Although Yorkshire’s version is yet to have admitted anyone with coronavirus.
The PM’s spokesman said: “Manchester has taken some patients already; Birmingham, Harrogate and Bristol are ready to take patients if needed.
“The other two are Sunderland and Exeter, and they are due to open shortly.”
The fact that the Nightingales have not been “used in a significant way” was “something that is positive and we are grateful to the public for its role in that”.
They were “absolutely not” a waste of money, the spokesman added.
The first patients were admitted to the 4,000 bed capacity London hospital on April 7.
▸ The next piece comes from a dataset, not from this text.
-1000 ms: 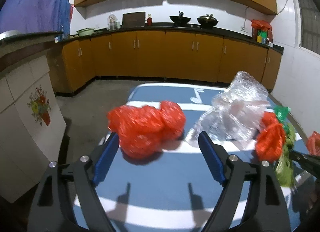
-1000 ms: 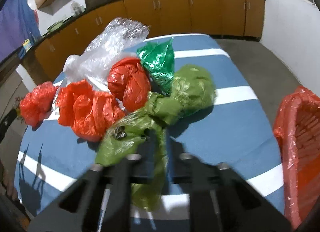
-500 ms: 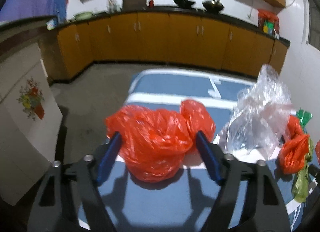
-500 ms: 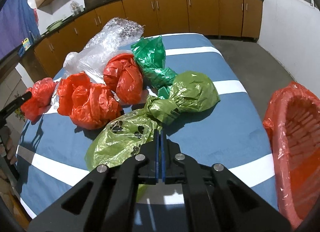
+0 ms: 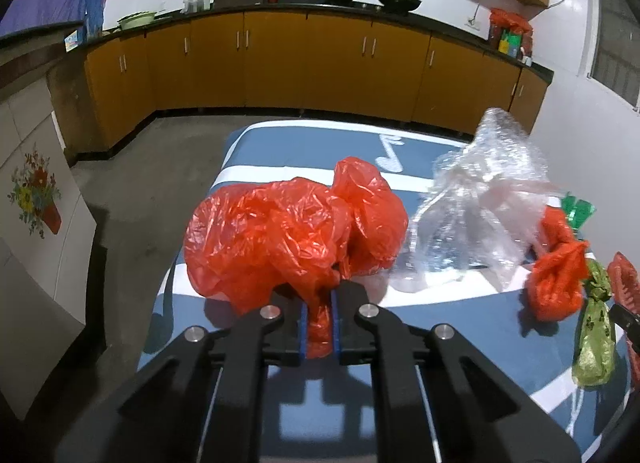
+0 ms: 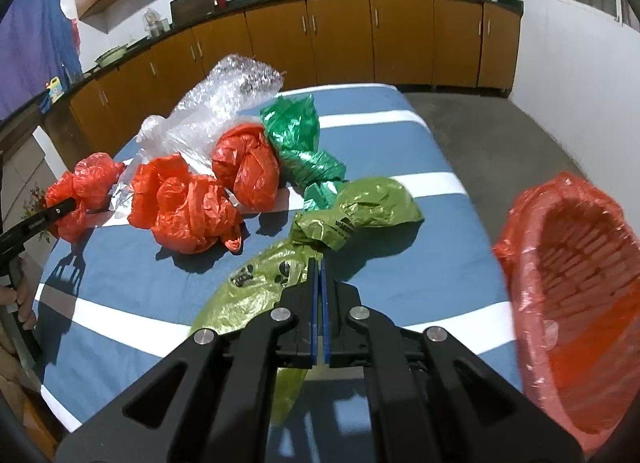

A combination of NHS staff, contractors and up to 200 military personnel took part in the hospital’s construction – which was completed in just nine days.
The hospital, which opened officially on April 3, is being used to treat Covid-19 patients who have been transferred from other intensive care units (ICU) across the capital.
Those admitted to the hospital are already on a ventilator and will remain at the Nightingale until their course of ventilation is finished.
Coronavirus patients suffering from other serious conditions, such as cardiac issues, will be cared for at other specialist centres.